На кого похож Арлекин (Бушуев) - страница 75

Нечто страшное произошло в Рождество. Страницы моего дневника мерцают огнем под этой датой, до сих пор я не могу вспомнить это без волнения. День тогда стоял просто сказочный, снежинки сверкали на белом вороте моей мягкой дубленки, зимнее солнце рефлектировало в хрустале искристого наста, ослепляло со звоном наледи и янтарных сосулек. День выдался звонкий, если еще вспомнить радостную перекличку колоколов над нашим Вавилончиком. Утром мы посмотрели скучнейшую индийскую мелодраму с яркими злодеями, положительными героями и смачными драками — надо заметить, что в этих наивнейших фильмах с заплетенными «вечными» сюжетами есть какая-то поразительная детскость и, как результат этого, убийственная достоверность — есть тот детский «меч правды», резко разделяющий добро и зло.

Днем мы пообедали в плавающем ресторанчике у речного вокзала, где традиционный бифштекс традиционно не поддавался традиционно тупому ножу. Солнечный зайчики прыгали по открахмаленной скатерти, и облака в иллюминаторе были похожи на ватных зверей, жестоко расстрелянных разрывными пулями. В благодарность за облака я щедро расплатился с заспанной официанткой, у которой лиловые варикозные вены просвечивали сквозь бронзовые колготки. Я почему-то опять вспомнил Алису, долго вертел в руках искусственный георгин, а ты примерял мои очки и смотрелся в ромбовидное зеркало с приклеенными бумажными снежинками — в этих очках ты был похож на белку, улетевшую на экзотические каникулы, особенно когда улыбался и показывал лопатки передних резцов. Портвейн почему-то благоухал жжеными перьями, и с каждым глотком все ярче загорались светильники в пустом зале. Но присутствовало отчетливое ощущение того, что вот-вот грянет веселая музыка и сотни арлекинов отразятся в ромбах зеркал, ночующих в своем вечном одиночестве. На набережной ветер трепал российский флаг над зданием вокзала, и мне подумалось тогда, что мне совершенно безразлично, какой над нами теперь будет флаг, потому что кончилась странная и, наверное, великая эпоха.

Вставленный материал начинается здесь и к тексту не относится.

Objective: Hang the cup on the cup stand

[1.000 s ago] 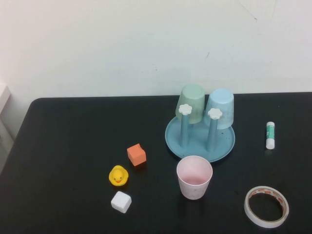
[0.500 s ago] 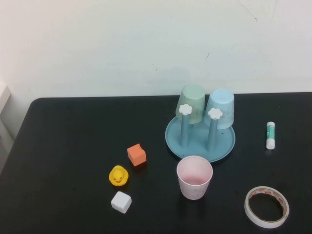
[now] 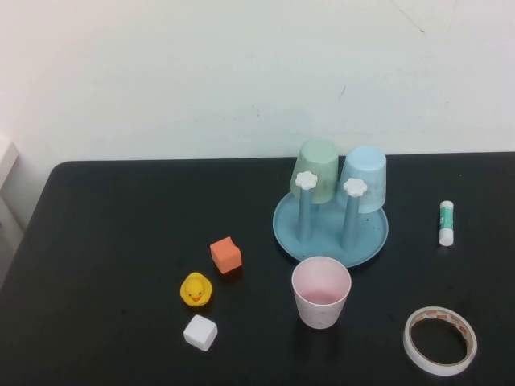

По дороге к храму мы молчали. Золотые глаза фонарей смотрели в ночь. Пустят ли в церковь карнавальную толпу моих арлекинов с вином и розами? Но и они идут поклониться нашему младенцу — трепетно и нежно. Я казался себе до смешного величественным и благостным, точно это меня сейчас облекут в золотые ризы и я начну священнодействовать, а Денис будет стоять рядом с длинной общей свечой. Мы вошли в храм Покрова Божией Матери через южные ворота. Здесь было надышано и тесно, паникадила мерцали в полумраке, и точно сквозь облако золотой пыли выплывал нам навстречу алтарь с праздничными одеждами священнослужителей; у восточной стены был высвечен уголок с деревянными фигурами Марии и Иосифа, младенец лежал в яслях, украшенных сухими полевыми цветами, трещали свечи, и яркая звезда в морозном окне была та самая, вифлеемская, остановившаяся над нами. В церкви у меня иногда появлялось предчувствие скандала, и я сам не знаю почему: На этот раз среди всей тишины действительно грянул гром, и земля едва не разверзлась подо мной, когда кто-то в толпе осторожно дернул меня за рукав. Я обернулся и увидел грубо слепленное лицо местного юродивого с влажными губами и ржавой щетиной. Он дебильно улыбнулся и показал мне забинтованный палец. Поначалу все это выглядело комично, но холод тихого ужаса обуял меня, когда дурачок шепеляво вымолвил, брызгая мне в лицо слюной: «А меня за содомский грех Господь разума лишил». Он тихо засмеялся и опять показал мне свой изуродованный палец. Слава Богу, Денис не расслышал этого убийственного кликушества, но мой праздник был окончательно испорчен. Кажется, даже стены задрожали от жуткого шепота. Но как он «вычислил» меня, этот слабоумный персонаж, как он не ошибся в венозной толпе рождественского народа? Какой сложный пасьянс, однако, разложился с поразительной точностью — уж я-то знаю, что коинцидентов не существует! Мне поставили шах как мальчишке, преувеличивающему свои таланты. Я сжимал в кармане вспотевшие банкноты и на выходе опустил их на нужды храма в железную копилку. Не откупишься!